Copy each line of the listing that includes "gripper".

╭──

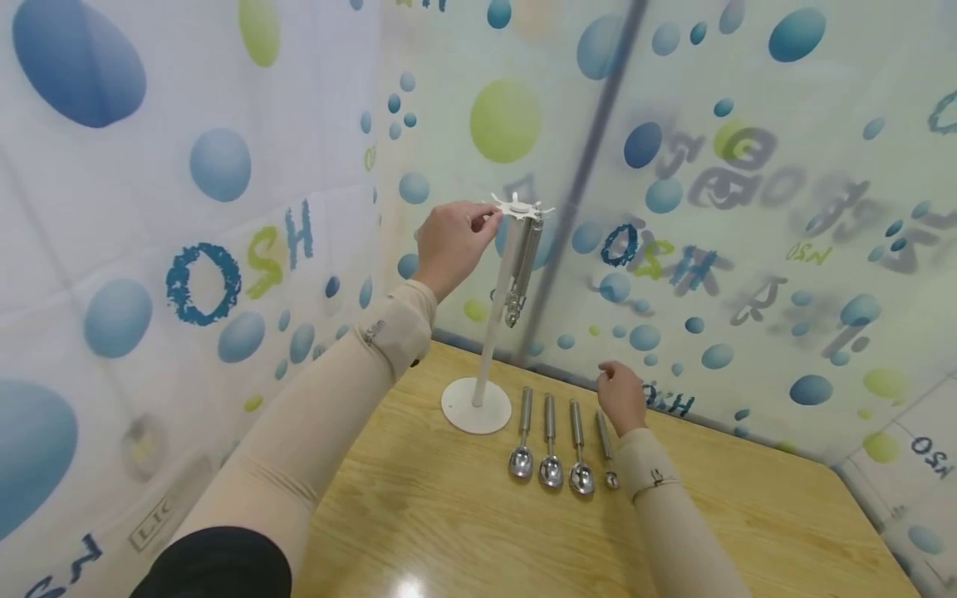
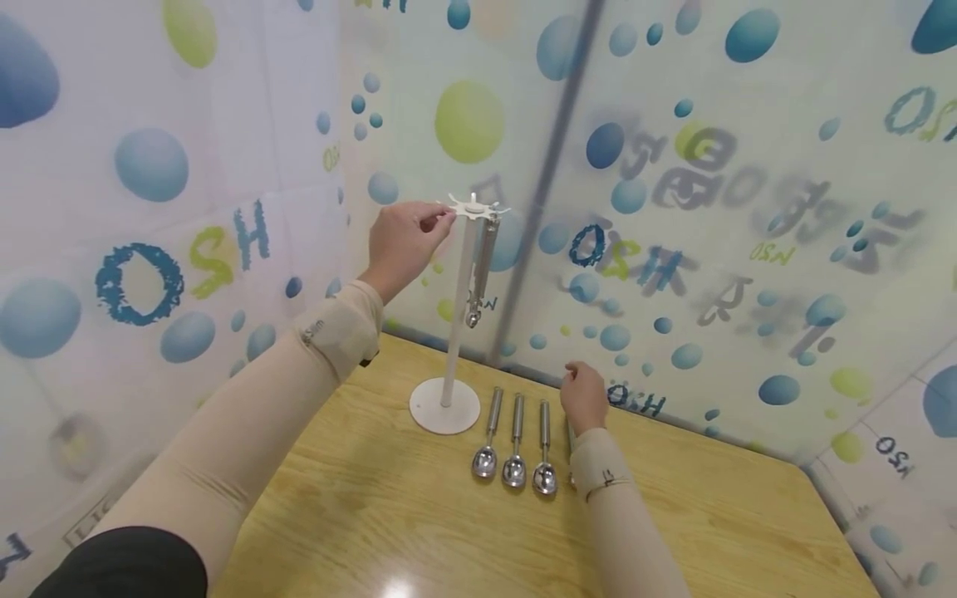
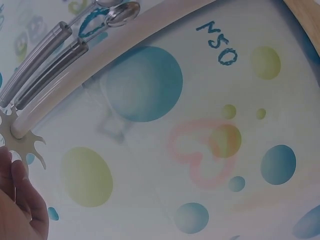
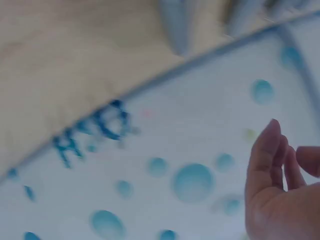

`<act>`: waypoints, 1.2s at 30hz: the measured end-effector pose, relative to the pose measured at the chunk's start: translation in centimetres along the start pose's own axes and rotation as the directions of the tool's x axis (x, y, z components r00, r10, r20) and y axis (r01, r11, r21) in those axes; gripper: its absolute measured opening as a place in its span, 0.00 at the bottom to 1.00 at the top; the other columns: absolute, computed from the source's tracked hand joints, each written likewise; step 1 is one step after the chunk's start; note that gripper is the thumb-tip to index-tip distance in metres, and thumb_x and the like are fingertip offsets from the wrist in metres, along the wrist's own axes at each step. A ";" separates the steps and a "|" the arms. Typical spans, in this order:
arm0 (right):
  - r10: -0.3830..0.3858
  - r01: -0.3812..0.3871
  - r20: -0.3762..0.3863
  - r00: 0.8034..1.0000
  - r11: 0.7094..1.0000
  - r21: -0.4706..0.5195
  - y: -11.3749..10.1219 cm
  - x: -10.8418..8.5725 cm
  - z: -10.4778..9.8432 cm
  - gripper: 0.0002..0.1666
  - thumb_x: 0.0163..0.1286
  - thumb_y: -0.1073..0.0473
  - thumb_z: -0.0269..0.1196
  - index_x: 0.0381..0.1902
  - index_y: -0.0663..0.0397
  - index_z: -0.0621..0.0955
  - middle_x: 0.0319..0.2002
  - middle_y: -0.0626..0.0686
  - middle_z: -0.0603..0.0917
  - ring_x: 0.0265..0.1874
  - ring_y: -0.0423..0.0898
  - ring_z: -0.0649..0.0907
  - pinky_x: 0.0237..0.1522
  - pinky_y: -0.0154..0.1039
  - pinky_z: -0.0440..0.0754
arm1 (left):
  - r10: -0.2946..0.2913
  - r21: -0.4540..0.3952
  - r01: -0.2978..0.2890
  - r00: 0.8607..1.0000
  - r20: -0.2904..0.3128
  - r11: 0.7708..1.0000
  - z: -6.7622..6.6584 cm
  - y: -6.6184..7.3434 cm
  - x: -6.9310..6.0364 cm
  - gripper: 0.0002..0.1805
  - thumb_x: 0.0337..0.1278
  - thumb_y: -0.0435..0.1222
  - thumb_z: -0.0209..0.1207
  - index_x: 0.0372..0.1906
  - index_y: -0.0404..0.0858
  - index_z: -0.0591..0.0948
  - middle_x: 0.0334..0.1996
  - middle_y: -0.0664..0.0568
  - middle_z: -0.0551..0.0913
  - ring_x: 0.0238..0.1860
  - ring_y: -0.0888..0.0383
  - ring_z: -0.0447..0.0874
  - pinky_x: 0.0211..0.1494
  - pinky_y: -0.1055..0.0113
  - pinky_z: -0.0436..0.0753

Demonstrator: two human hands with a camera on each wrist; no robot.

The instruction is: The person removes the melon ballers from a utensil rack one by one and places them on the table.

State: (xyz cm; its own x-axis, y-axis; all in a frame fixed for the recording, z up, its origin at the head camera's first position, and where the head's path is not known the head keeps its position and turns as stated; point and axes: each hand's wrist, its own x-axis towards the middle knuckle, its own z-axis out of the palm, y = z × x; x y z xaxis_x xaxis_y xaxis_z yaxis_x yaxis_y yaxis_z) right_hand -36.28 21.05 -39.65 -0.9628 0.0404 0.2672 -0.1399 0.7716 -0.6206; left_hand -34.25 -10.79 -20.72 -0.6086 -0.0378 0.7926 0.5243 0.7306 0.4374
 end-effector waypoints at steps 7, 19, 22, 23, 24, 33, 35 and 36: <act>-0.282 0.316 -0.165 0.945 0.916 0.245 -9.3 1.2 -1.5 0.17 0.80 0.64 0.53 0.59 0.67 0.80 0.51 0.65 0.84 0.47 0.57 0.85 0.45 0.47 0.85 | -0.007 0.009 0.007 1.000 -0.007 1.000 0.0 0.1 0.1 0.13 0.71 0.43 0.62 0.51 0.44 0.90 0.32 0.53 0.88 0.30 0.59 0.80 0.28 0.67 0.72; -0.362 0.463 -0.303 0.882 0.784 0.413 -18.8 1.6 -2.5 0.16 0.77 0.63 0.60 0.59 0.64 0.81 0.54 0.60 0.85 0.51 0.51 0.86 0.48 0.41 0.85 | -0.010 0.019 0.010 1.000 -0.005 1.000 -0.1 0.4 0.0 0.13 0.71 0.43 0.62 0.51 0.44 0.90 0.33 0.53 0.89 0.31 0.59 0.82 0.30 0.66 0.75; -0.353 0.455 -0.301 0.886 0.789 0.412 -19.4 1.4 -2.4 0.18 0.77 0.64 0.60 0.61 0.63 0.80 0.56 0.59 0.85 0.54 0.50 0.85 0.50 0.41 0.84 | -0.006 0.014 0.006 1.000 -0.001 1.000 -0.1 0.4 -0.1 0.13 0.71 0.43 0.62 0.51 0.44 0.90 0.33 0.52 0.89 0.31 0.59 0.82 0.30 0.66 0.75; -0.351 0.454 -0.303 0.886 0.791 0.411 -19.5 1.4 -2.3 0.18 0.77 0.64 0.60 0.61 0.62 0.79 0.57 0.58 0.85 0.54 0.50 0.85 0.50 0.41 0.84 | -0.004 0.012 0.004 1.000 0.001 1.000 -0.1 0.3 -0.1 0.13 0.71 0.43 0.62 0.51 0.44 0.90 0.33 0.52 0.89 0.31 0.59 0.82 0.30 0.66 0.75; -0.350 0.454 -0.307 0.885 0.793 0.407 -19.6 1.4 -2.3 0.19 0.76 0.64 0.60 0.62 0.62 0.79 0.57 0.59 0.85 0.54 0.51 0.84 0.52 0.42 0.84 | -0.002 0.010 0.002 1.000 0.002 1.000 -0.1 0.3 -0.1 0.13 0.71 0.43 0.62 0.51 0.43 0.90 0.33 0.52 0.89 0.31 0.59 0.81 0.29 0.66 0.75; -0.216 0.256 -0.142 0.966 0.717 0.649 -20.5 1.3 -2.2 0.22 0.78 0.63 0.59 0.67 0.60 0.75 0.61 0.57 0.81 0.60 0.49 0.81 0.57 0.42 0.81 | -0.002 0.016 0.002 1.000 0.000 1.000 -0.1 0.2 0.0 0.13 0.71 0.44 0.62 0.52 0.44 0.89 0.33 0.53 0.89 0.30 0.59 0.81 0.29 0.66 0.74; -0.163 0.172 -0.081 0.983 0.681 0.712 -20.6 1.3 -2.2 0.22 0.78 0.63 0.58 0.67 0.59 0.75 0.62 0.56 0.80 0.61 0.48 0.81 0.56 0.41 0.82 | -0.002 0.010 0.002 1.000 0.003 1.000 0.0 0.2 0.0 0.13 0.71 0.44 0.62 0.52 0.44 0.89 0.33 0.53 0.89 0.30 0.59 0.81 0.29 0.66 0.74; -0.144 0.142 -0.059 0.988 0.670 0.728 -20.6 1.3 -2.2 0.22 0.78 0.63 0.58 0.67 0.59 0.75 0.62 0.56 0.80 0.60 0.48 0.81 0.56 0.41 0.81 | -0.001 0.005 0.001 1.000 0.004 1.000 0.0 0.1 0.0 0.13 0.71 0.43 0.62 0.52 0.44 0.89 0.33 0.52 0.89 0.30 0.59 0.81 0.29 0.67 0.74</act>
State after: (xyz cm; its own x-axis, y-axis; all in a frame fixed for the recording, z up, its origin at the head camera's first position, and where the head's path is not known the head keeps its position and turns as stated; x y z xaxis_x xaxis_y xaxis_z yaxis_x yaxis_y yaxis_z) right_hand -34.11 6.61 -24.88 -0.9171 -0.0335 0.3972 -0.3985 0.0606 -0.9152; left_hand -34.12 -10.70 -20.67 -0.6113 -0.0354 0.7906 0.5209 0.7341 0.4356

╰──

• Exercise output:
`<act>`: waypoints, 1.2s at 30hz: the measured end-effector pose, relative to the pose measured at the chunk's start: translation in centimetres along the start pose's own axes and rotation as the directions of the tool's x axis (x, y, z components r00, r10, r20) and y axis (r01, r11, r21) in those axes; gripper: its absolute measured opening as a place in its span, 0.00 at the bottom to 1.00 at the top; the other columns: absolute, computed from the source's tracked hand joints, each written likewise; step 1 is one step after the chunk's start; note that gripper is the thumb-tip to index-tip distance in metres, and thumb_x and the like are fingertip offsets from the wrist in metres, along the wrist's own axes at each step. A ";" separates the steps and a "|" the arms. Typical spans, in this order:
  - gripper: 0.0002..0.1666
  - gripper: 0.0002..0.1805

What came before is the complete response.